▶ **ASSIGNMENT**
Take the lines below from the one with "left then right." through the one with "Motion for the" and retype them exactly. Include nothing else, and no pictures.

Start of Block

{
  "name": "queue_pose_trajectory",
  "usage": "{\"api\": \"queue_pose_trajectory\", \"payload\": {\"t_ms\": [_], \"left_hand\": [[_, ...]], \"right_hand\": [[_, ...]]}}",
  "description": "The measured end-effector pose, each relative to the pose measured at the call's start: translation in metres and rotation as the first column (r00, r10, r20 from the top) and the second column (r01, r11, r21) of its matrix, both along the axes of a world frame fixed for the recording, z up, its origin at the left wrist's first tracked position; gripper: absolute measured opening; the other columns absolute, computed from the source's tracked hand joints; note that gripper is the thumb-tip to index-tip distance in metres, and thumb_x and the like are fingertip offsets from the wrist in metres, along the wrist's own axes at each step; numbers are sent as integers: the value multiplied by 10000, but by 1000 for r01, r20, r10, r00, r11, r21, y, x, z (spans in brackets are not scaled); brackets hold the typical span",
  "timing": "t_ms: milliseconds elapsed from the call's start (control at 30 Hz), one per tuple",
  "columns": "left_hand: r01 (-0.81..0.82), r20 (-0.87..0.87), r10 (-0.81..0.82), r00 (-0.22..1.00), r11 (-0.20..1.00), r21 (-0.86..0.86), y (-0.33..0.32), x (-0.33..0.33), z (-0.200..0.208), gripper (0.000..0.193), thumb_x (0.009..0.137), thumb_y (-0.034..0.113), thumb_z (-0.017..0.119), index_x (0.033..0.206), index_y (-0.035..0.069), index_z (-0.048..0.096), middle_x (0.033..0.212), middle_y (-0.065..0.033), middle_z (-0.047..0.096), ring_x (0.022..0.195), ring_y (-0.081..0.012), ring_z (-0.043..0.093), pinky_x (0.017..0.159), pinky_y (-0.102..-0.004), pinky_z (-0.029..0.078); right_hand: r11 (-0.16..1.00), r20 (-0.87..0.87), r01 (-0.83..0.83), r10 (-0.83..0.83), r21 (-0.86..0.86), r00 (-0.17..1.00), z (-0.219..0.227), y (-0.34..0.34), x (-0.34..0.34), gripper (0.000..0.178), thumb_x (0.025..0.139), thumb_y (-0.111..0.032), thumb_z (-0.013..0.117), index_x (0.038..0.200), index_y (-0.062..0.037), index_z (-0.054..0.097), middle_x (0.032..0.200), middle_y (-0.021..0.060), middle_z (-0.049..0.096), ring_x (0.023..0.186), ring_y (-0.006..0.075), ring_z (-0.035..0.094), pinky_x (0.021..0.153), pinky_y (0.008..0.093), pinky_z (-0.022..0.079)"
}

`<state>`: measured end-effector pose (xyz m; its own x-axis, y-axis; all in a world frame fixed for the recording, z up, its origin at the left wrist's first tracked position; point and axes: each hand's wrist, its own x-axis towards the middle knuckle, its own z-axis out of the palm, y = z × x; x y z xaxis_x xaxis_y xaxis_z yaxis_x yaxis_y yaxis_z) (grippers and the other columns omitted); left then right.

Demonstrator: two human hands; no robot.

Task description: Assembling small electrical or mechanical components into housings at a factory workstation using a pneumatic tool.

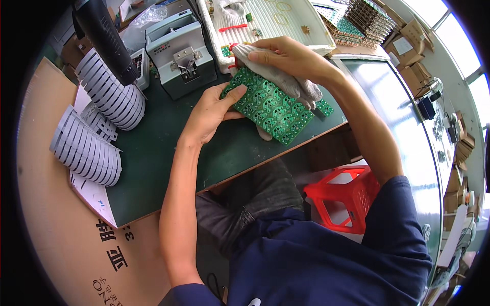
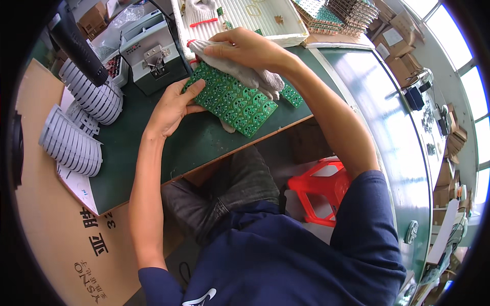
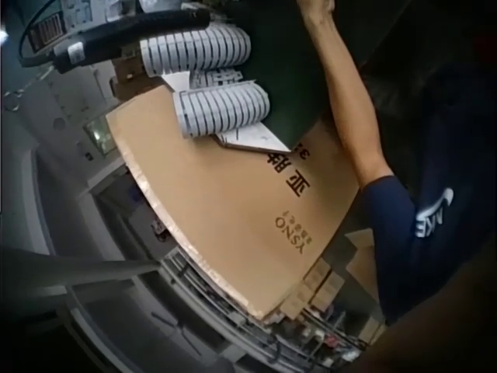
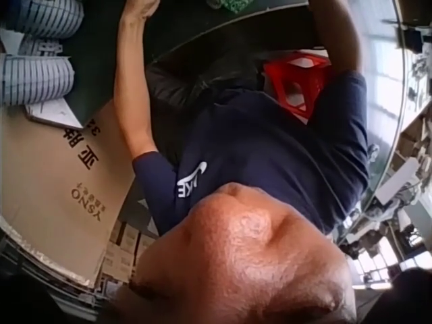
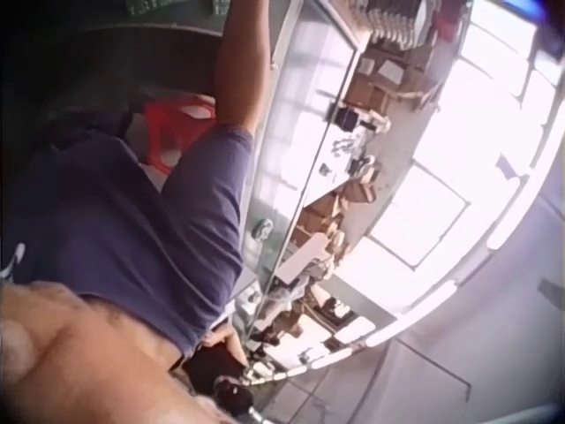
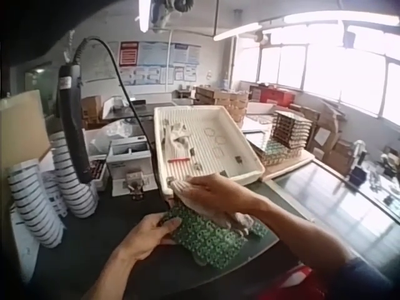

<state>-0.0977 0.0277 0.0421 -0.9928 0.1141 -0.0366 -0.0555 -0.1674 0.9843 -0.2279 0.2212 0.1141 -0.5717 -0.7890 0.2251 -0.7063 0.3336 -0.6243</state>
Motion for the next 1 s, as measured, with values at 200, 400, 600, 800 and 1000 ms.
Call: {"api": "queue_pose_trajectory", "payload": {"t_ms": [200,400,600,800,1000], "left_hand": [[-62,-49,59,997,997,-52,7,3,4,433,1031,359,644,1226,-28,651,1079,-74,718,959,-129,707,826,-315,624],[-155,-41,149,988,970,-185,17,4,10,406,1034,328,640,1126,-64,688,966,-86,733,849,-145,724,764,-322,634],[-215,33,233,972,938,-273,19,-3,16,386,1033,299,636,1063,-79,707,934,-96,734,808,-158,727,747,-334,639],[-113,40,120,992,981,-158,12,-6,20,408,1045,326,609,1153,-60,680,1014,-98,731,906,-170,729,824,-342,631],[46,37,-51,998,988,144,-3,0,4,417,1017,289,671,1289,-21,611,1161,-83,712,1068,-172,694,951,-370,591]], "right_hand": [[1000,-202,16,-14,10,979,-8,-6,12,465,930,-390,756,1130,26,697,833,176,693,754,219,672,730,352,526],[989,-168,135,-144,-60,975,-19,-13,18,444,832,-417,802,979,-7,717,854,228,707,878,403,702,782,468,524],[967,-317,232,-255,-107,914,-32,-22,27,427,841,-354,805,1051,4,705,899,215,703,880,373,695,778,443,524],[967,-399,229,-256,-115,881,-28,-14,4,430,917,-383,721,1182,-44,724,984,226,736,943,394,710,835,445,545],[931,-197,317,-350,-181,916,-11,1,-20,424,963,-403,683,1279,-124,720,962,201,759,903,289,749,826,408,562]]}}
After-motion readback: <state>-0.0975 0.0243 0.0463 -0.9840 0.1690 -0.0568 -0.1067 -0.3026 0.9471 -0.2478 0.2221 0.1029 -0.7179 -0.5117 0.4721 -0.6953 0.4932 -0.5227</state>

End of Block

▶ **ANSWER FOR THIS EXERCISE**
`<state>`: measured end-effector pose (xyz m; its own x-axis, y-axis; all in a world frame fixed for the recording, z up, its origin at the left wrist's first tracked position; point and axes: each hand's wrist, its own x-axis towards the middle knuckle, its own z-axis out of the palm, y = z × x; x y z xaxis_x xaxis_y xaxis_z yaxis_x yaxis_y yaxis_z) (grippers and the other columns omitted); left then right.

Demonstrator: two human hands; no robot.

Task description: Assembling small electrical or mechanical components into housings at a factory workstation using a pneumatic tool.


<state>-0.0977 0.0277 0.0421 -0.9928 0.1141 -0.0366 -0.0555 -0.1674 0.9843 -0.2279 0.2212 0.1141 -0.5717 -0.7890 0.2251 -0.7063 0.3336 -0.6243</state>
Motion for the next 1 s, as measured, with values at 200, 400, 600, 800 and 1000 ms.

There's nothing else to the answer.